Graduate Fellows

Sal Ayala Camarillo

Sal Ayala Camarillo is a graduate student in the Department of English.

Paulina Barrios

Paulina Maria Barrios is a graduate student at the Program in Comparative Literature at Rutgers University-New Brunswick. She holds an M.A. in Asian and African studies, special subject Africa, from El Colegio de México, and has experience working in translation and feminist resource mobilization. For her PhD she currently aims to analyze the use of literature by grassroots feminist and queer organizations in Latin America and Africa.

Aaron Martin

Aaron Martin is in his fourth year in the Rutgers Ph.D. program. He uses a variety of methods to study catastrophic risk and the role of predictive tools and practices in risk governance. Martin’s research examines how organizations and institutions assess uncertainty related to extreme risk and the implications of these assessments for risk policy and decision-making.

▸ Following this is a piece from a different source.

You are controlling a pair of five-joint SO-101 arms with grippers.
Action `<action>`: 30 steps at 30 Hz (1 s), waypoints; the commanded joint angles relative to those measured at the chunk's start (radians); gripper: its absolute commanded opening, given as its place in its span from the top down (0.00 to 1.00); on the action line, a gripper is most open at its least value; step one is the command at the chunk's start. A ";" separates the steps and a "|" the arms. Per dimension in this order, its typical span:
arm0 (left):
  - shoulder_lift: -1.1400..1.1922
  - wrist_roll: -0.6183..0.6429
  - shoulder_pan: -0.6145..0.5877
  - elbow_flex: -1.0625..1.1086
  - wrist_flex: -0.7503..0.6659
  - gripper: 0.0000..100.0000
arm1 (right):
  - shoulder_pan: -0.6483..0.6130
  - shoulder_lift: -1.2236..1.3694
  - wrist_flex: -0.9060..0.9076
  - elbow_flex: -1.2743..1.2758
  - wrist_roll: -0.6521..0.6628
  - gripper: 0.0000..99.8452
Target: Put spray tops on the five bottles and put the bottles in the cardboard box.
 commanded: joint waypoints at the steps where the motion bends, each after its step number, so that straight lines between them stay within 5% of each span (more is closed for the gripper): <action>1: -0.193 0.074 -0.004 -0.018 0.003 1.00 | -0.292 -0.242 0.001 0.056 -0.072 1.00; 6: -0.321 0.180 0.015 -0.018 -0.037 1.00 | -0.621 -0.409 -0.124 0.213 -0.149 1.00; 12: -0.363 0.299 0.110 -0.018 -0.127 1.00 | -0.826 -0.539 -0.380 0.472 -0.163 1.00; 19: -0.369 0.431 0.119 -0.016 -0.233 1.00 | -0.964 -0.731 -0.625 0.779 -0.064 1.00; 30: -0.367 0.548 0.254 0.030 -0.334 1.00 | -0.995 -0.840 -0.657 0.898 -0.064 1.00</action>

He is currently a Fellow at the Center for Cultural Analysis at Rutgers and has previously held Fellowships at the Global Catastrophic Risk Institute and the Rutgers Center for Historical Analysis. Prior to Rutgers, Aaron spent six years building partnerships between governments, foundations, and human rights organizations in Washington, D.C. He received his B.A. in English and Education from Houghton College and his M.A. in Sociology from Rutgers University.

Carolina Sanchez

Carolina Sanchez is a graduate student in the Department of Spanish and Portuguese. She is a Fulbright scholar, M.A. in Literary Criticism and B.A. in Philosophy from the National University of Colombia. She worked for four years as Editorial Assistant of the Philosophy Journal Ideas y Valores and co-founded the Colombian independent publishing house: El lobo está en el bosque libros. She works on political transitions in Contemporary Latin America, representations of spaces and belonging in visual narratives, and poetics and politics of space. She uses conceptual tools from Ecocriticism, Continental Philosophy, Film Studies, and Literature.

Leo Valdes

Leo Valdes is a PhD candidate in the Department of History specializing in US-based social movements and the carceral state. Valdes’ dissertation explores the political cultures of Black and Latinx trans/nonbinary communities in the New York/New Jersey metropolitan area. Valdes is an oral historian and community researcher who collaborates with grassroots groups including the Rikers Public Memory Project and Movimiento Cosecha.